Fly EastAfrica

Reduced taxes can trigger air travel number in East Africa

Air travel from 2015 to date in the region has reported an estimated 11% growth. This can’t go unnoticed especially at the backdrop of choking taxes. What then can be done to further harness this growth? The recent reduction of taxes by the Austrian government to passengers and airlines should be a learning case for East African governments to grow aviation in the region. 

An initiative by governments to reduce taxes will make the regional air space cheaper to fly across and ultimately will attract more airlines into the region. This will of course increase air traffic flow in, out and around the region and bring with it a bag of extra goodies.

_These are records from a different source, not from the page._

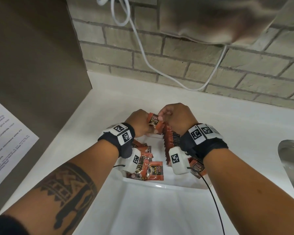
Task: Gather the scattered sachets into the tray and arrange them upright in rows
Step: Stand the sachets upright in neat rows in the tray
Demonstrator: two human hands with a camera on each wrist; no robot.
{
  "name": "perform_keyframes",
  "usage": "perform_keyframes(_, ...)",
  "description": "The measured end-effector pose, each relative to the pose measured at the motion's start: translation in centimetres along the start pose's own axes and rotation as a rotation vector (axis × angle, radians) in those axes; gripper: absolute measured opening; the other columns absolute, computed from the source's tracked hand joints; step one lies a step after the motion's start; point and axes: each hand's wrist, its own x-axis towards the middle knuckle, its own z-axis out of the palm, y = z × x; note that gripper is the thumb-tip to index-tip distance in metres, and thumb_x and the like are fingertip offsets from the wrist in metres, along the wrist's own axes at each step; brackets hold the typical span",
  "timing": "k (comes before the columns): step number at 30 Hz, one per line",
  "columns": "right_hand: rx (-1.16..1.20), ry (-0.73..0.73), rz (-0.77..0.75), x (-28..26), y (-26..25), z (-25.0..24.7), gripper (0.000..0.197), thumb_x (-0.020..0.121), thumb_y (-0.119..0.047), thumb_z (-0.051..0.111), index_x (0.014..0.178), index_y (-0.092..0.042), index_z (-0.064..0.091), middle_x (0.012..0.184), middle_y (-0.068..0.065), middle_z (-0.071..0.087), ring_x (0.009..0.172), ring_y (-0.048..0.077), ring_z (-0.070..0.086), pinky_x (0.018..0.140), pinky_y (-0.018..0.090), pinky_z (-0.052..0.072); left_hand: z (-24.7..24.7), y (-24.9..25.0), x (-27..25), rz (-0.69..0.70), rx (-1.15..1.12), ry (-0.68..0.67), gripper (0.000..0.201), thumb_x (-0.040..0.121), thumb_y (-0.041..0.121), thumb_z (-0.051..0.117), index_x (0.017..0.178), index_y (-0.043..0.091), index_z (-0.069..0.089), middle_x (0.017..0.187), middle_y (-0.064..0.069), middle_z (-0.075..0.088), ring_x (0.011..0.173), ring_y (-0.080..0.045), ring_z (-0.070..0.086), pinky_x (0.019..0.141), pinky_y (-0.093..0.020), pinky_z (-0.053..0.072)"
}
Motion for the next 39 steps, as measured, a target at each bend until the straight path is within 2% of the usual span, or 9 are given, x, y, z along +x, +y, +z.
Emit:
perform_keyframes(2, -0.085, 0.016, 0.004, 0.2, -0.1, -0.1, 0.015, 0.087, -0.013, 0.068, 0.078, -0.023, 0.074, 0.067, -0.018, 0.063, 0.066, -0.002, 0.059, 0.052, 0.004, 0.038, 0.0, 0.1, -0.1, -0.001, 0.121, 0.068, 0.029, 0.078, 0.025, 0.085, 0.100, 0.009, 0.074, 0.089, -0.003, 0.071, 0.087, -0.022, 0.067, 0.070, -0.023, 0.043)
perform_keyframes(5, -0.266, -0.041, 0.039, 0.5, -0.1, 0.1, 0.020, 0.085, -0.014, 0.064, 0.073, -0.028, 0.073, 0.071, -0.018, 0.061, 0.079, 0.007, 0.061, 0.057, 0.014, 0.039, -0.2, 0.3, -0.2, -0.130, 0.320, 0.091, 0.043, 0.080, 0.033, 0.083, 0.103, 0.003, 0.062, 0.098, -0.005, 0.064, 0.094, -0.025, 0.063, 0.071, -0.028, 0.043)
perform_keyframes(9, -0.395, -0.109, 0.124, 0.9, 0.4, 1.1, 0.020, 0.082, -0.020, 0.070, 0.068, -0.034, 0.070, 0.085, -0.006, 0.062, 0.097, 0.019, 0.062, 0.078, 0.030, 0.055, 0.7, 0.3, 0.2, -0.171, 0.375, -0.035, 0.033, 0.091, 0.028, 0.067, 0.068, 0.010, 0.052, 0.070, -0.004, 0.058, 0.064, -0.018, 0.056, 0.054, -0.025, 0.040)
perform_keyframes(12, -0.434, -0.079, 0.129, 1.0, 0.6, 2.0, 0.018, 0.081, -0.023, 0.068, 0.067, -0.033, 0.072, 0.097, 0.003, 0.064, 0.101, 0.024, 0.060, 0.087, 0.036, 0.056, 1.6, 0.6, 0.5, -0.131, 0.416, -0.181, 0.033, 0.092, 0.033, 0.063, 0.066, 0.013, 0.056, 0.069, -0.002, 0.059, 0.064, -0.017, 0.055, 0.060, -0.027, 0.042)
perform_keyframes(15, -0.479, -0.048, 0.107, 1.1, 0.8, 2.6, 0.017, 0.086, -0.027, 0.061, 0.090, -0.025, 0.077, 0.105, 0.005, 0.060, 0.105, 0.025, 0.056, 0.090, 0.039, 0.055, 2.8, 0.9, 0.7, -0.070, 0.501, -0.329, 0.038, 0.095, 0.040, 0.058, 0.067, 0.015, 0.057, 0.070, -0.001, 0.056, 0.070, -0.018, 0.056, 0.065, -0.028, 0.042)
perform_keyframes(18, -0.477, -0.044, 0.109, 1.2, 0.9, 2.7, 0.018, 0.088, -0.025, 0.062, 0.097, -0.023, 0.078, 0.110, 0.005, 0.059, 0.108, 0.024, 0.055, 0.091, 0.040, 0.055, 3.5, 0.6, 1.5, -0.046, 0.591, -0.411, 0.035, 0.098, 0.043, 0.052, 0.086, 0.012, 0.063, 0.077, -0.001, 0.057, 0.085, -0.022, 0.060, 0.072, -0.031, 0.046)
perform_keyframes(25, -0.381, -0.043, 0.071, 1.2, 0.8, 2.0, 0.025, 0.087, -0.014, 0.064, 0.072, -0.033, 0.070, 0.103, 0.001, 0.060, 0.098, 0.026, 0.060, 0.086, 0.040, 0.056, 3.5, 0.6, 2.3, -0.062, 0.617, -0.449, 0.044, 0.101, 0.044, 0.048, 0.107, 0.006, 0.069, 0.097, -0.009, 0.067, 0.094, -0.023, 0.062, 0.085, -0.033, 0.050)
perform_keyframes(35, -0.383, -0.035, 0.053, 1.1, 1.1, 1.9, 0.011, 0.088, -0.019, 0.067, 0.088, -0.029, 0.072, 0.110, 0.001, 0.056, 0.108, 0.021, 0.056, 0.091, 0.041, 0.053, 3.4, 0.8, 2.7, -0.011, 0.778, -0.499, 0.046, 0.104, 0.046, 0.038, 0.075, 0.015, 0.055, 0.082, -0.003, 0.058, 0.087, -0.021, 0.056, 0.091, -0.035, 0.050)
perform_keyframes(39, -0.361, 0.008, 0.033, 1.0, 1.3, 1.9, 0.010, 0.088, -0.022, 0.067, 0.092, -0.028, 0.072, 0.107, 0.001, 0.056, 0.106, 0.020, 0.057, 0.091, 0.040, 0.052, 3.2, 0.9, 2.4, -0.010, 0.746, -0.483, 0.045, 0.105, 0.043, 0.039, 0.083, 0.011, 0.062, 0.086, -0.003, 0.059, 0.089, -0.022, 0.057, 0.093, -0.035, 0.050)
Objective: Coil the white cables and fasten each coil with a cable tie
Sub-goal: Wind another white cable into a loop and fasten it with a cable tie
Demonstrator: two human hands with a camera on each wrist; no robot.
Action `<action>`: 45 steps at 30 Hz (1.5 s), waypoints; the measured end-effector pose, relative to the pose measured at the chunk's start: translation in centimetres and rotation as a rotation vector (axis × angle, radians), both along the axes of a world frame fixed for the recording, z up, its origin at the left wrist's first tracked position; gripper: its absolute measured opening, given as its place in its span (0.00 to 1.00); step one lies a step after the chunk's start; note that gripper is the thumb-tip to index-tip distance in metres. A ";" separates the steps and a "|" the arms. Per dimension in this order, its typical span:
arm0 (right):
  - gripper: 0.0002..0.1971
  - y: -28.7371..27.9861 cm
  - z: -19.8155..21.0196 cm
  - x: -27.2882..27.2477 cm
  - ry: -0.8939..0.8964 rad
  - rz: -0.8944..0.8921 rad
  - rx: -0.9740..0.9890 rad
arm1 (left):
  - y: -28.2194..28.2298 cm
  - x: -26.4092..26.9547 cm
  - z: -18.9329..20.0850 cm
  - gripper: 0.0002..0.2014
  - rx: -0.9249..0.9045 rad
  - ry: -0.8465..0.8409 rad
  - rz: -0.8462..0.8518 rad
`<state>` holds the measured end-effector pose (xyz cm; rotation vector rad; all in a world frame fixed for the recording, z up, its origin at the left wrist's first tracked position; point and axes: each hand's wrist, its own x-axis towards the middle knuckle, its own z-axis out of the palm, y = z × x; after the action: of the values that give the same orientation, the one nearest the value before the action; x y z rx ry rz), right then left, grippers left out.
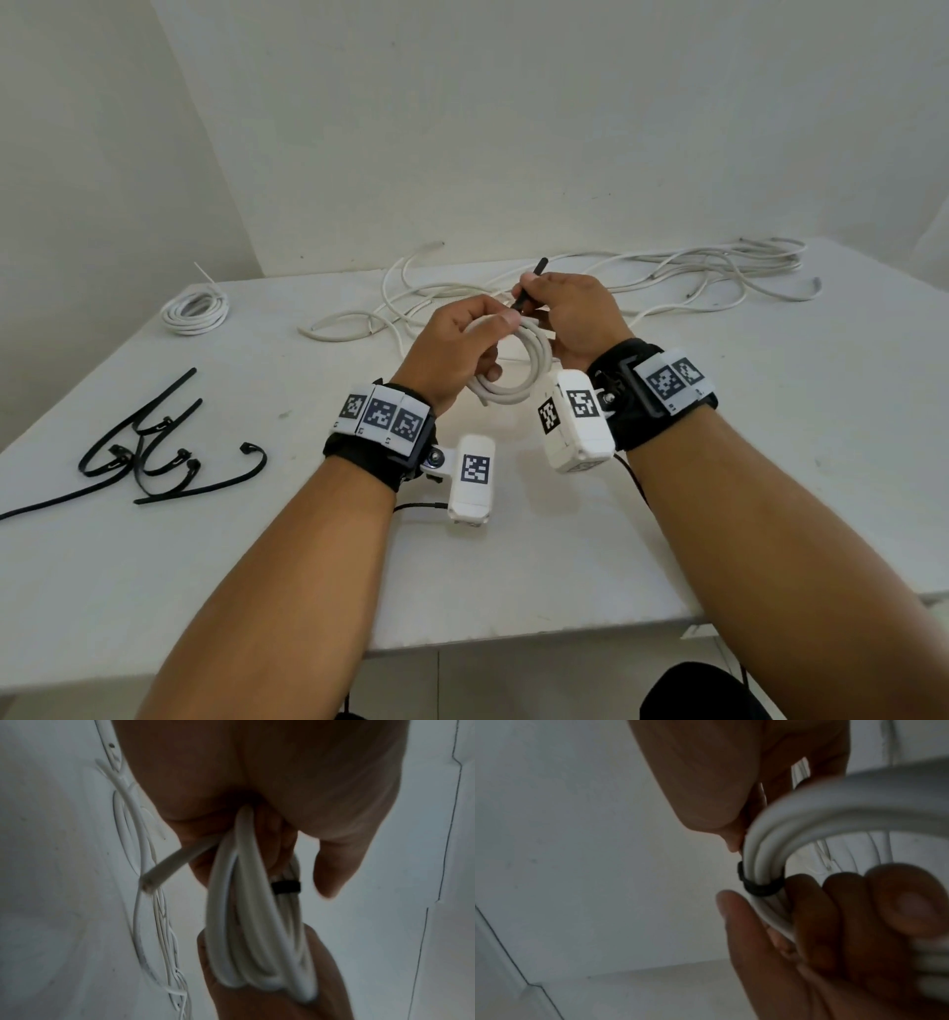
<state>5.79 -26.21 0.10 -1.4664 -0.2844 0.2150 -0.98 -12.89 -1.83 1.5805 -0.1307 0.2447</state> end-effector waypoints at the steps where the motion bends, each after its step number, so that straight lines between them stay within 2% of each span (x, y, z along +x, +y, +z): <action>1: 0.14 0.1 0.0 -0.1 -0.007 -0.011 -0.002 | 0.0 -0.2 0.0 0.05 0.005 0.023 -0.027; 2: 0.14 0.1 -0.1 -0.2 -0.014 -0.020 -0.006 | 0.0 -0.3 0.0 0.04 0.000 0.050 -0.038; 5: 0.15 0.3 -0.2 -0.1 -0.044 -0.044 -0.067 | 0.0 -0.2 -0.1 0.11 0.013 0.076 -0.010; 10: 0.15 0.0 0.2 0.1 -0.026 -0.029 -0.108 | 0.0 -0.5 0.3 0.04 0.059 0.018 -0.031; 18: 0.14 0.4 1.0 -0.4 0.005 0.029 -0.083 | -0.2 -1.0 0.7 0.07 -0.125 0.040 0.022; 23: 0.15 2.0 1.8 -0.6 -0.031 -0.008 -0.126 | 0.3 -1.3 0.9 0.10 -0.118 -0.003 0.052; 28: 0.14 4.1 3.7 -1.1 0.018 0.094 -0.167 | 2.0 -2.1 2.2 0.10 -0.151 -0.045 0.113; 32: 0.15 6.6 3.1 -2.0 0.180 0.184 -0.099 | 5.1 -2.7 2.8 0.06 -0.221 -0.023 0.251; 35: 0.11 9.2 0.9 -2.6 0.152 0.274 -0.291 | 9.1 -3.6 3.2 0.05 -0.253 -0.010 0.339; 37: 0.10 11.0 -0.2 -3.4 0.042 0.381 -0.586 | 11.8 -4.2 3.4 0.08 -0.241 0.016 0.389; 38: 0.12 11.7 -0.6 -3.9 -0.047 0.409 -0.760 | 13.0 -4.4 3.5 0.08 -0.233 0.034 0.408; 40: 0.22 13.1 -1.0 -4.5 -0.210 0.428 -1.026 | 15.7 -4.8 3.7 0.08 -0.217 0.070 0.450; 42: 0.28 13.9 -0.8 -5.3 -0.288 0.433 -1.135 | 17.8 -4.9 3.8 0.09 -0.152 0.087 0.517; 45: 0.34 14.5 -0.3 -6.2 -0.365 0.497 -1.260 | 20.7 -5.0 3.7 0.15 0.068 0.145 0.628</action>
<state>-0.41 -11.73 -0.17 -2.6707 -0.9214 0.5939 -6.03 7.84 1.85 1.6663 0.4831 0.6146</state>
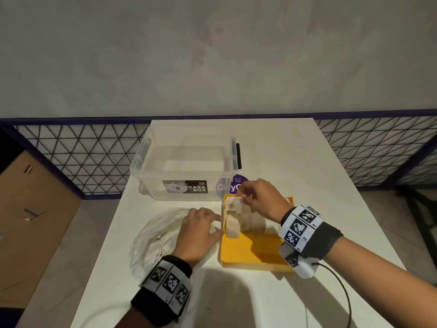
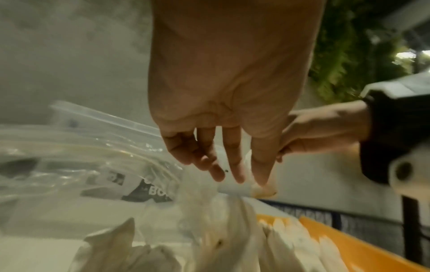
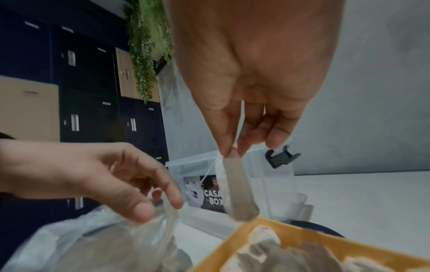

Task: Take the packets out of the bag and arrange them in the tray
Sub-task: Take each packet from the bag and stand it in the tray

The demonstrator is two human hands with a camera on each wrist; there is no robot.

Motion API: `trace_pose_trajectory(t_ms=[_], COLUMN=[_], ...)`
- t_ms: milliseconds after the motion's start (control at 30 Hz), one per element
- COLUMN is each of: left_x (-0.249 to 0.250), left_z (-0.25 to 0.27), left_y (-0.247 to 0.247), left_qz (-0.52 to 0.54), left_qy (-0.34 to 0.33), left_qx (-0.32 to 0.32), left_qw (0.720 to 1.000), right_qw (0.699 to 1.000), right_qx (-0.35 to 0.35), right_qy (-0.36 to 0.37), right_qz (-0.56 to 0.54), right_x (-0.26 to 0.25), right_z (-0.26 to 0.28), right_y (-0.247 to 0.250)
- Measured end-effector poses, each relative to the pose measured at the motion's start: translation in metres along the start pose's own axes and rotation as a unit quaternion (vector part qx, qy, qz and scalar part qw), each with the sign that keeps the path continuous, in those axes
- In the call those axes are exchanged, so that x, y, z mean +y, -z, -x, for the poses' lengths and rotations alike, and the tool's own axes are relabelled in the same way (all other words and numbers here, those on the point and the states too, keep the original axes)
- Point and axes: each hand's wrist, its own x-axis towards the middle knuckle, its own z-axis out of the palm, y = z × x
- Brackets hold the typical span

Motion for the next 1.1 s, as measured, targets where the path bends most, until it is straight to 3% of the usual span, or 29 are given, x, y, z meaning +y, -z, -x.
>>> trace_pose_trajectory(t_ms=[133, 267, 367, 733, 800, 867, 933, 1000, 1100], left_x=[0.003, -0.002, -0.009, -0.020, -0.019, -0.015, -0.015, -0.019, -0.046], left_z=[-0.001, -0.001, -0.003, -0.009, -0.008, -0.004, 0.000, 0.007, 0.018], left_y=[-0.019, -0.035, -0.042, -0.050, -0.048, -0.041, -0.029, -0.012, 0.005], left_qz=[-0.162, -0.208, -0.220, -0.190, -0.165, -0.098, 0.029, 0.179, 0.295], left_qy=[0.002, -0.009, -0.028, -0.049, -0.044, -0.039, -0.023, -0.008, 0.062], left_qx=[-0.008, -0.012, -0.001, 0.012, -0.007, 0.021, 0.050, 0.064, 0.097], left_qw=[0.987, 0.978, 0.975, 0.981, 0.985, 0.994, 0.998, 0.982, 0.949], right_qw=[0.996, 0.982, 0.973, 0.977, 0.977, 0.980, 0.987, 0.987, 0.980], right_qx=[-0.067, -0.159, -0.197, -0.111, -0.096, -0.057, 0.016, 0.058, 0.000], right_qy=[-0.040, -0.096, -0.118, -0.094, -0.068, -0.013, 0.067, 0.134, 0.199], right_qz=[0.053, -0.037, -0.012, 0.158, 0.178, 0.188, 0.142, 0.069, 0.003], right_x=[0.018, 0.030, 0.038, 0.062, 0.065, 0.060, 0.047, 0.022, -0.017], right_z=[0.005, 0.005, -0.002, -0.017, -0.017, -0.015, -0.010, -0.005, 0.003], right_y=[-0.009, -0.021, -0.033, -0.055, -0.058, -0.056, -0.055, -0.053, -0.059])
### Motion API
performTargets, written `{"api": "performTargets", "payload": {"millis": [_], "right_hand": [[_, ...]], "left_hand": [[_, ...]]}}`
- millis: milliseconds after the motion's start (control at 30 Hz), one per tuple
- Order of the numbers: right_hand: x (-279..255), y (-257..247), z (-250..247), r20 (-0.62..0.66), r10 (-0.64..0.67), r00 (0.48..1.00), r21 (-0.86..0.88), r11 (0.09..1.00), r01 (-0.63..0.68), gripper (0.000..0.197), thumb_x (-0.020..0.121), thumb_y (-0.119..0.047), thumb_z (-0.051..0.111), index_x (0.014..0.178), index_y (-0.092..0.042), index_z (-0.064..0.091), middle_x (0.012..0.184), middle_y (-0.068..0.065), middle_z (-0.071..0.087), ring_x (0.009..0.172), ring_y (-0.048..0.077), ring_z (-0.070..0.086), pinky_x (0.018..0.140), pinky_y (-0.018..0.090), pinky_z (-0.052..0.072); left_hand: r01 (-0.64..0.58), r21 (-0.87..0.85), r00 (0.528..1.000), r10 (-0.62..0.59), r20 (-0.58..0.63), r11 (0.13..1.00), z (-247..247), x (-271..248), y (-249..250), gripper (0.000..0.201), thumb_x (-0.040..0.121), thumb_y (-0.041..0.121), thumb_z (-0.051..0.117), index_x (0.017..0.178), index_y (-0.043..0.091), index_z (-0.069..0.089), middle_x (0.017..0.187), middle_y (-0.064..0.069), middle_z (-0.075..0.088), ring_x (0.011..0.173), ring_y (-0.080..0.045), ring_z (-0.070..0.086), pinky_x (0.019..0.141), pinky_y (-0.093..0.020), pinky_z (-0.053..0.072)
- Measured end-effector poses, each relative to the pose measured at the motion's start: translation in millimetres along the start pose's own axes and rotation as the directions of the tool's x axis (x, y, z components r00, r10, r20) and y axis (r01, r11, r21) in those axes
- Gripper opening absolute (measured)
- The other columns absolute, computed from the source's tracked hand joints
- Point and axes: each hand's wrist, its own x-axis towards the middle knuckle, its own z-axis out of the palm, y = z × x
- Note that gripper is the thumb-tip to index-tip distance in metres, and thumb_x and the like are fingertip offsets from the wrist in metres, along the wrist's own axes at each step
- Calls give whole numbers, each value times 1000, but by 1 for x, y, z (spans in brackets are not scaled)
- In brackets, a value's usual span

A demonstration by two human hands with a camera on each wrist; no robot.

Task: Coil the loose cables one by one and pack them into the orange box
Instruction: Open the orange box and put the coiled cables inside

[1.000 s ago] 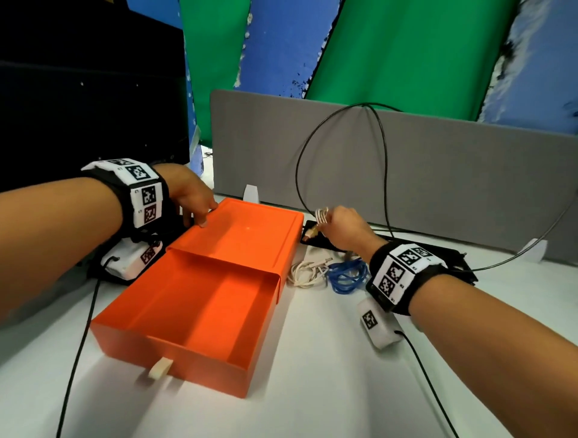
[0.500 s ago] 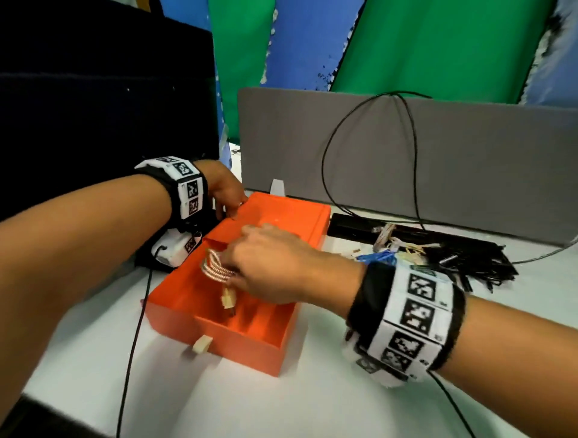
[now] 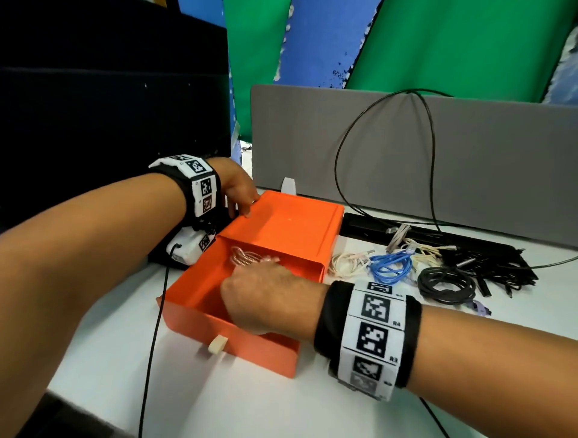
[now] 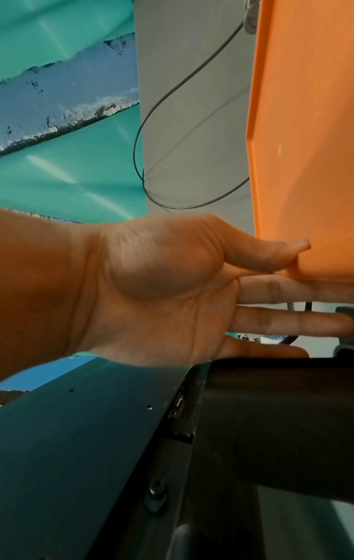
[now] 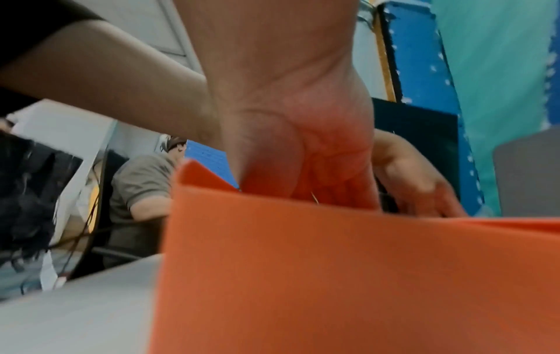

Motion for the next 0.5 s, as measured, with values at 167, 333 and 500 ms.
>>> {"api": "performTargets", "payload": {"millis": [167,333,500], "right_hand": [[14,15,6,50,15,999,51,999,-18,29,100,-16,47,119,-9,66,124,9,66,106,28,65,69,34,49],[18,21,10,44,-49,998,99,994,45,37,101,-33,47,123,-11,66,128,10,64,114,28,61,93,35,52],[-24,66,-25,-269,22,963,211,977,36,24,102,-35,47,98,-21,65,102,2,67,90,22,54,71,29,42]], "left_hand": [[15,-39,1000,-16,-19,999,2,-5,3,67,99,15,55,156,15,21,99,0,59,103,-24,67,100,-42,50],[17,-76,999,-21,-46,997,2,4,3,72,98,9,55,157,15,14,111,-6,53,91,-20,66,89,-35,55],[-7,-93,997,-1,-81,996,3,7,4,72,95,4,57,156,12,18,88,3,52,87,-22,66,55,-17,51]]}}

To begin with, a reduction and standardisation of taxes will relatively cheapen air travel within the region. Many will be relieved to know that they can afford to reduce the 12 hours it would take them to travel to Kampala from Nairobi to just 45 minutes, or the 24 hours from Dar el Salaam to Kigali to 1 hour. This will boost domestic air travel. Reduced and standardised taxes can further facilitate the single visa for foreigners to access the region. The single visa will grant visitors unlimited access to the region thereby making the region more accessible to foreigners. This all will mean an increase in revenue.

The boom in the aviation sector will spill over to other sectors directly connected to aviation. Tourism activity in particular will boom. This will in turn spill over to the leisure and hospitality sector. More tour companies shall be engaged to serve the swelling number of tourists flocking the region. Accommodation facilities shall come in handy for the tourists. Tourists may also want to check out what the region has in stock in terms of art i.e song, dance, drama, folklore, architecture, medicine, etc.

  The talk then of reduction and standardisation of taxes is not a misguided one that will affect trade and negatively impact the region’s economy. On the contrary, the opposite is true. Where the region’s economy will seem to loose, it will gain in the long run. By reducing and standardising the taxes, the region will undisputedly lose out on some revenue. But it is the aftermath of its ripple effect that is interesting. Economic activity within the region will be stimulated and adding one by one, the region’s economy shall register its bundles.